Following the tragic death of their young daughter a couple take their remaining child, a son Brandon, and escape to the family cottage in the secluded woods; seeing the break as both an opportunity to leave behind the painful memories of their everyday lives the couple, Mark and Mary, also view the holiday as a chance to get their now struggling marriage back on track.
When their strange and forceful neighbours, Bobby and Jane, who have a son, Jared, of a similar age to Brandon, manipulate Mark into inviting them to dinner the couple are shown an example of another partnership, unlike theirs in any other way. Intrusive conversations and bizarre moments in which Bobby attempts to mimic Mark’s tone and expressions follow and the couple become increasingly unsure about their guests. Things travel quickly from uncomfortable to out right scary when Jared, during an argument over a game, pulls a knife on Brandon and Mark is forced to remove the family from the cabin.
It quickly becomes apparent however that the similarities between the two families are not a coincidence as the film takes a dark turn toward the home invasion genre and we learn that Jane and Bobby have decided not only to mimic Mark and Mary, but intend to murder the entire family and steal their seemingly perfect identities.
Though chock full of potential for a dark and disturbing tone first time director Jeremy Power Regimbal seems determined that the story remain centred on the relationship between Mark and Mary and as such has a frustrating habit of allowing the tension to build to an almost unbearable crescendo before switching direction completely and refusing to let the piece reach it’s final climax.
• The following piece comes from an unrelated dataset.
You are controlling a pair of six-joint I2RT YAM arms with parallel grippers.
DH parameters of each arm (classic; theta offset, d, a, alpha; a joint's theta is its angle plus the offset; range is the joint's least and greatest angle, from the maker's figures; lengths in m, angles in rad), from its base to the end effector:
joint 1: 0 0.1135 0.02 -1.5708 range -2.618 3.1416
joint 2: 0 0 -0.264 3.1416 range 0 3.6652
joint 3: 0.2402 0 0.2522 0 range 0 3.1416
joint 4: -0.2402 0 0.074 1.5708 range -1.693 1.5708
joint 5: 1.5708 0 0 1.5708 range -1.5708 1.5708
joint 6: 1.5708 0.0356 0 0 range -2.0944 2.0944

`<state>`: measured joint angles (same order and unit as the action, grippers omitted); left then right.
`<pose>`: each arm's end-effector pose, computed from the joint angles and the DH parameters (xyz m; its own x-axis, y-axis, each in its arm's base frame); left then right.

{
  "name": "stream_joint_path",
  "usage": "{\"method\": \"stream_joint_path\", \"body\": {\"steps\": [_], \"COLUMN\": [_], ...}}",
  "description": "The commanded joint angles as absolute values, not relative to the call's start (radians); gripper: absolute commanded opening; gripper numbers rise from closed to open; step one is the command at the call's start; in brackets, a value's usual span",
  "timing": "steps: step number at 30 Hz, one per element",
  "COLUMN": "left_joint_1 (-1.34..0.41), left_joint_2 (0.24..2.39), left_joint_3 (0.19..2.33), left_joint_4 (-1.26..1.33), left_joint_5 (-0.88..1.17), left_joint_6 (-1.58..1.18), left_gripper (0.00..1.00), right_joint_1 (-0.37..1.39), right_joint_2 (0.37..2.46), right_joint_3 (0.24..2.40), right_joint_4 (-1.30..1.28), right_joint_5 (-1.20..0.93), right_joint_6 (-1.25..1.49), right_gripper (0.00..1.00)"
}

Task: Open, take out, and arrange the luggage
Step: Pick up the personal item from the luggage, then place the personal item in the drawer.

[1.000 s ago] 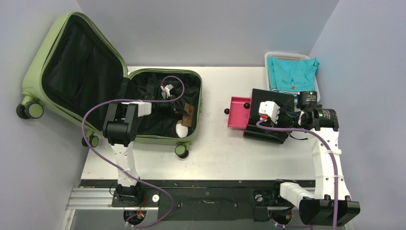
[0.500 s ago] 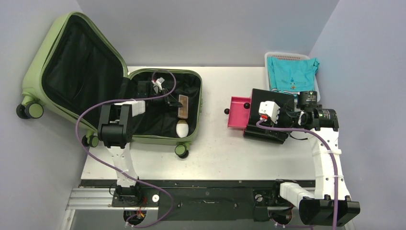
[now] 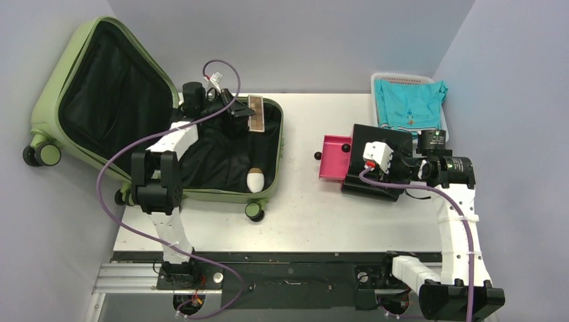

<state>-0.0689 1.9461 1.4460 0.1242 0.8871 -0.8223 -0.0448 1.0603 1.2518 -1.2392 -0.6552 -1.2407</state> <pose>0.4473 -0.0585 0.2589 -0.8082 -0.4081 -0.4245 0.2508 0.4136 -0.8752 0.1719 0.0140 0.3608 -0.0264 -0.7497 -0.6613 -0.9057 0.2979 -0.3015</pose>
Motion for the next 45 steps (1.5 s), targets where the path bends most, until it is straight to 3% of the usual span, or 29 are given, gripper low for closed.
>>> {"method": "stream_joint_path", "body": {"steps": [1,20,45], "left_joint_1": [-0.139,-0.498,-0.618], "left_joint_2": [1.930,2.231,2.336], "left_joint_3": [1.547,1.902,1.970], "left_joint_4": [0.156,0.101,-0.088], "left_joint_5": [0.907,0.849,0.718], "left_joint_6": [-0.878,-0.922,-0.860], "left_gripper": [0.00,0.00,0.00], "right_joint_1": [-0.041,-0.058,-0.087], "right_joint_2": [1.026,0.934,0.898], "right_joint_3": [1.229,1.066,1.015], "right_joint_4": [-1.148,-0.819,-0.783], "right_joint_5": [-0.686,-0.644,-0.642], "right_joint_6": [-1.189,-0.979,-0.989], "right_gripper": [0.74,0.75,0.75]}}
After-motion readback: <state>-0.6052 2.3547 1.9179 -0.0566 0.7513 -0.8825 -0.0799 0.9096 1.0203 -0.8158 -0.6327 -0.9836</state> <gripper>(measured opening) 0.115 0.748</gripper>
Add to this the typical horror set pieces and In their Skin is a little disappointing, the promise of fear and tension cancelled out by a sloppy and somewhat disengaging ending. The acting, though far from Oscar winning is, thankfully, good enough to hold your attention throughout the runtime, most notably the performances put in my James D’Arcy and Rachel Milner as the psychotic Bobby and Jane. Otherwise however the film is ultimately somewhat of a disappointment.